* [Exercise]:
Search the data for "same" and copy every matching line.

* [Supplied material]:
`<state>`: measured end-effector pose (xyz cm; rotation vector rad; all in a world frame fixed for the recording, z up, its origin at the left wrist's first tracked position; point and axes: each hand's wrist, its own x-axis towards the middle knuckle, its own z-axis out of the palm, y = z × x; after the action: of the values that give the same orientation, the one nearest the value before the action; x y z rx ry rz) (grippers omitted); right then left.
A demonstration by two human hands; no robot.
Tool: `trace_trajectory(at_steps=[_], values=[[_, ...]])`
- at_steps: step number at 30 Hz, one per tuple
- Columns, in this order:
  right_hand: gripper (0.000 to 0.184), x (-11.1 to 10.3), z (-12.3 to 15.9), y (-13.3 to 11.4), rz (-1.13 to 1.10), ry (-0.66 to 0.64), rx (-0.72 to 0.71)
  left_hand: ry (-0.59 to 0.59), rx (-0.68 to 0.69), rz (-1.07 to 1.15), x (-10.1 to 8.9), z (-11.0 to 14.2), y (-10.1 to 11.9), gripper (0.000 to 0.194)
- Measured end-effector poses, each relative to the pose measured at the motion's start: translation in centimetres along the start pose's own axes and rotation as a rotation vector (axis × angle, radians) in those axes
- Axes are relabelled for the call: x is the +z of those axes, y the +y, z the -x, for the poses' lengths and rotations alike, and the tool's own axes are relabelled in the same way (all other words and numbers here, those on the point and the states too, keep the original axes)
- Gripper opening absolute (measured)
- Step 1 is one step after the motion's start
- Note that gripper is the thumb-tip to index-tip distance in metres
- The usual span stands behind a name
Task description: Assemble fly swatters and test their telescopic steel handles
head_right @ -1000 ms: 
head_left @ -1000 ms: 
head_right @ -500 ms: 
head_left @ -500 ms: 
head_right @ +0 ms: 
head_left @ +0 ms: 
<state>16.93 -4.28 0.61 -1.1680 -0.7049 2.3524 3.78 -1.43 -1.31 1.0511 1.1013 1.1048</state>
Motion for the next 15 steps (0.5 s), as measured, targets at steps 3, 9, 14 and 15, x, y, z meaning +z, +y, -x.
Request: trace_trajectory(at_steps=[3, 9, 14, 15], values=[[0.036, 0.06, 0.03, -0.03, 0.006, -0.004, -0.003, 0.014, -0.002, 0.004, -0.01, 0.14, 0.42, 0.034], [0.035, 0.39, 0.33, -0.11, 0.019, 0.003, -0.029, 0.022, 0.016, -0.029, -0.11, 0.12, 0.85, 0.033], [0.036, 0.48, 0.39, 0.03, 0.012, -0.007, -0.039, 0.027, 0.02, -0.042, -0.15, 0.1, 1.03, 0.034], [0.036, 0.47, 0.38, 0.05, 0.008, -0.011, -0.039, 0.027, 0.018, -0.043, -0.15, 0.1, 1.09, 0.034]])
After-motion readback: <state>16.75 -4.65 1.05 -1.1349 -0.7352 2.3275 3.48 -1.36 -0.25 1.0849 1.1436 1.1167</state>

* [Result of the task]:
`<state>`: measured end-effector pose (xyz cm; rotation vector rad; all in a world frame fixed for the recording, z up, its origin at the left wrist's first tracked position; point and axes: each hand's wrist, its own x-axis towards the middle knuckle, its own z-axis out of the palm, y = z × x; after the action: of the values that give the same orientation, the one nearest the value before the action; x y z rx ry rz) (grippers omitted); right then left.
- Axes are relabelled for the call: x is the +z of those axes, y the +y, z the -x, for the poses' lengths and rotations alike, and the tool's own axes are relabelled in the same way (all other words and numbers here, those on the point and the states too, keep the original axes)

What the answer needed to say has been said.